The Summer when the Climate Crisis Hit

13 Aug 2021 | Updates | 0 comments

Somehow, sometimes you find yourself in situations where the wheels of time are moving, and realise that these are turning points. Sometimes you find yourself in a moment that will stick with you, for something you saw, for a sensation you had.

A few weeks ago, I had to set off from Brussels for some meetings in Frankfurt and Munich. As I try to fly as little as I can, a train would be the transport of choice. In the week running up to my departure, it seemed like someone turned the lights out in Brussels. Rain pounded the city, and there was no daylight to be seen. It felt much more like December than July. Then news came of flooding in Germany, in the Netherlands, in Belgium, and of course, there were no trains.

Cancelling my work meetings was not exactly an option, so I weighed my options, and decided to hop on a very early morning bus out of Brussels to Frankfurt on a Friday morning.

Dawn broke on the highway crossing the border from Belgium to Germany, and as we made our way from Aachen toward Cologne, we hit traffic, a surreal sight unfolded. Looking out of the window, on the highway in both directions, on the bridges and the overpasses, on the side roads and country paths, all I could see were fire trucks, ambulances, and police cars. With sirens flashing, it looked much more like a post-apocalyptic movie set than a Friday morning in Western Europe. Forty-five minutes later, we were away, and the autobahn resumed its ordinary flow.

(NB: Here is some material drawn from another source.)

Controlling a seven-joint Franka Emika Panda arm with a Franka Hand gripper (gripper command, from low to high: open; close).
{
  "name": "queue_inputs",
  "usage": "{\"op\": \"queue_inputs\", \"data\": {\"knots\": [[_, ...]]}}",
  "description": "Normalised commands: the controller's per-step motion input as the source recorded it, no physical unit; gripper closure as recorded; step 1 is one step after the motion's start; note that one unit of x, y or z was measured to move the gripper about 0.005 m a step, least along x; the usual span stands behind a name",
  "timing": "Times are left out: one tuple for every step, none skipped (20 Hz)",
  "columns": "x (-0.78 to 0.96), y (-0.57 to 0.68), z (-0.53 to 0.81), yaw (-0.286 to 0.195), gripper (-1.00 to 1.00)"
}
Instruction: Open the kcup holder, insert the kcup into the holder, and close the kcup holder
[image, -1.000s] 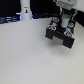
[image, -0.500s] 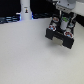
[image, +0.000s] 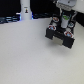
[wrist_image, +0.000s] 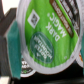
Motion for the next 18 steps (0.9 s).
{"op": "queue_inputs", "data": {"knots": [[-0.50, -0.19, 0.00, -0.036, 1.00], [-0.14, -0.17, 0.00, 0.000, 1.00], [-0.09, -0.12, -0.06, 0.001, 1.00], [-0.02, -0.09, -0.14, 0.009, 1.00], [0.00, -0.05, -0.20, 0.022, 1.00], [-0.02, -0.06, -0.25, 0.023, 1.00], [-0.01, -0.04, -0.29, 0.030, 1.00], [0.00, -0.06, -0.20, -0.004, 1.00], [-0.03, -0.05, -0.25, 0.001, 1.00], [0.00, -0.01, -0.22, 0.012, 1.00], [-0.01, -0.01, -0.21, 0.018, 1.00], [-0.02, -0.02, -0.19, 0.021, 1.00], [-0.06, -0.01, -0.22, 0.015, 1.00], [-0.03, -0.02, -0.20, 0.021, 1.00], [-0.02, -0.02, -0.20, 0.023, 1.00], [0.00, 0.00, 0.00, 0.000, 1.00], [-0.06, -0.17, 0.08, 0.000, 1.00], [-0.13, -0.23, 0.14, -0.027, 1.00]]}}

These images of a congested autobahn came back to me a few weeks later, walking out into the heat of an early morning in Athens, on the way to the airport. The air conditioning was cranked up inside, and the familiar sensation of moisture and heat enveloped us walking out. On TV, every single channel showed pictures of fires burning. In the city centre, there was a heavy smell of smoke, as from a giant bonfire lit  in the middle of the street. After a few breaths, you started to feel the itch of smoke in the back of your throat. “Yes, it’s really bad,” the taxi driver told us on the way to the airport. I had taken a train from Frankfurt to Munich, before flying out to Greece for a couple of weeks in the sun. It felt like the trip came full circle.

In the historical annals, if any survive the coming scorching centuries, this summer of 2021 will probably be remembered by many as the moment when the climate crisis really hit the Western world. Heatwaves have hit over and over in recent years, and so have fires, floods, and droughts. But the scale and sequence we’re seeing now, along with the increasing pitch of stark warnings from scientists, all show us we have reached a tipping point. There is a gradual shift in the political narrative, and a hard and cruel shift in the physical reality around us. We are no longer talking about climate change in the future, there is a climate crisis now. The environment is no longer something we need to preserve for future generations, it is about being able to survive these coming years.

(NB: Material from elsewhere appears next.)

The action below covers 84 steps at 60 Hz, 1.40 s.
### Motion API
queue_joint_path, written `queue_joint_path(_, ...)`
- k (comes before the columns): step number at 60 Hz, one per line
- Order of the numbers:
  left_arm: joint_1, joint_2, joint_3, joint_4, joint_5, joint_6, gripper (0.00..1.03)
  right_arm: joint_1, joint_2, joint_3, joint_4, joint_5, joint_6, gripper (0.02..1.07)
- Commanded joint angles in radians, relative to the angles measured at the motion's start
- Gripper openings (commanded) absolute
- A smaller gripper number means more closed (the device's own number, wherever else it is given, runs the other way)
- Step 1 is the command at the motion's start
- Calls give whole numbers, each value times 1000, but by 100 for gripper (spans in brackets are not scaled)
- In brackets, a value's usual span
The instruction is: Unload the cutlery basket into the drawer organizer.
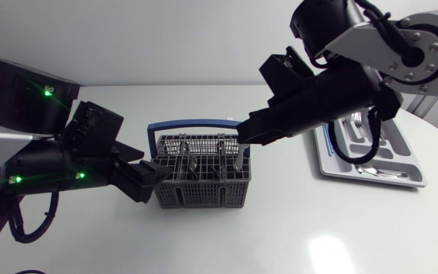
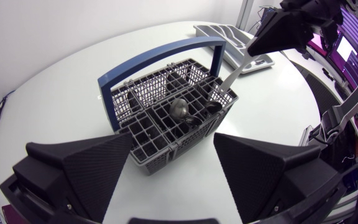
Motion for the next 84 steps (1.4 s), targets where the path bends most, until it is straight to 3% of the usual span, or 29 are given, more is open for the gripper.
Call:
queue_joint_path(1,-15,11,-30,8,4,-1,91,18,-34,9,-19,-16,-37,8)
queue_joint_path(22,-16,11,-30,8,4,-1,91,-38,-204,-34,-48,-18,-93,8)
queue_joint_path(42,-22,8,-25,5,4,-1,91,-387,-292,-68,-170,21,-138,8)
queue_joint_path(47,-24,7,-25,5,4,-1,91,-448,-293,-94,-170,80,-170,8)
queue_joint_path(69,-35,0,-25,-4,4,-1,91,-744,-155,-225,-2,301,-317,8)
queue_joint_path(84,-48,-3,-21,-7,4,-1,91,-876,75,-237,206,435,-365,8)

There is a raging policy debate going on about whether we should work to limit heating to 1.5 degrees only, or whether we should ‘do our best’, and aim at around 2 degrees. It’s very easy to forget that 1.5 degrees of heating has not yet happened. This is how bad it is pre-heating. If we stay on our current track, one worst-case scenario says we could have a globe 12 degrees hotter by the end of this century (!), and it’s unclear if we would still be on it if that were to happen. For the first time in the 40 years that climate change has been an issue, there is a mainstream realisation that this is a problem that needs to be tackled now, not later.

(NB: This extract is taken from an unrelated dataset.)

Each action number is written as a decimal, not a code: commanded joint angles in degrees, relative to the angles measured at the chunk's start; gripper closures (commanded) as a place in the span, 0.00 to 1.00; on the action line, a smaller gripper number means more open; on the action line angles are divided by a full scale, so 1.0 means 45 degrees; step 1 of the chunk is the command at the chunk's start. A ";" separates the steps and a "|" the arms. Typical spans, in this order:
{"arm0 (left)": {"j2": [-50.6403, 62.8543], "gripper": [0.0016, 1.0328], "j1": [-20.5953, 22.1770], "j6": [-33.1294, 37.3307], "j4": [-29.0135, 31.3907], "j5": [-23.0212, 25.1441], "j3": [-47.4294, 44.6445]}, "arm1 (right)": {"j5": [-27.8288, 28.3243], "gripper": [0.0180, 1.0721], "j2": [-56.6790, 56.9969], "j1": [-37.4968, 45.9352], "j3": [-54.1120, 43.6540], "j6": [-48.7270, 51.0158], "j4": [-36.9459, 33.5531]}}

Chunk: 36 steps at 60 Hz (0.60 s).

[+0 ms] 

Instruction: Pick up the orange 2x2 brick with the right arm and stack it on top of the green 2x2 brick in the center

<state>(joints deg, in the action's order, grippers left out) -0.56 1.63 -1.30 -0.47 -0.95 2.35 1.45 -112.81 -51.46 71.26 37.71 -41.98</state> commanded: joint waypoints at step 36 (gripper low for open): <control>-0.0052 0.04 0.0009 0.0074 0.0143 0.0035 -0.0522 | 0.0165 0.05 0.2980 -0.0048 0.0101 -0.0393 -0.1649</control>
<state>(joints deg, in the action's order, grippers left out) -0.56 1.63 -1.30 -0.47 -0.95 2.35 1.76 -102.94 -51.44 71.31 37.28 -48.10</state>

The stark warning of the IPCC report only adds an iota of expert opinion to what many are seeing in the natural disasters around them.

The European Green Deal is the most ambitious climate action plan that has ever been tabled, and yet it has been criticised as “too little too late” by environmental groups. The question is whether repeated extreme weather events will increase policy ambitions and political demands. The leaders who answer that call early will be the ones shaping the agenda.

The European Commission has set the right goal of making Europe the first climate-neutral continent. It needs to make the timeframe and ambition match the hard science, and then lead and shape the international effort. How European governments and EU institutions engage in the COP26 climate conference in Edinburgh in November will make a difference. The EU and its member states need to go all out, and raise the international level of ambition, to set the stage for a truly realistic response to the climate crisis.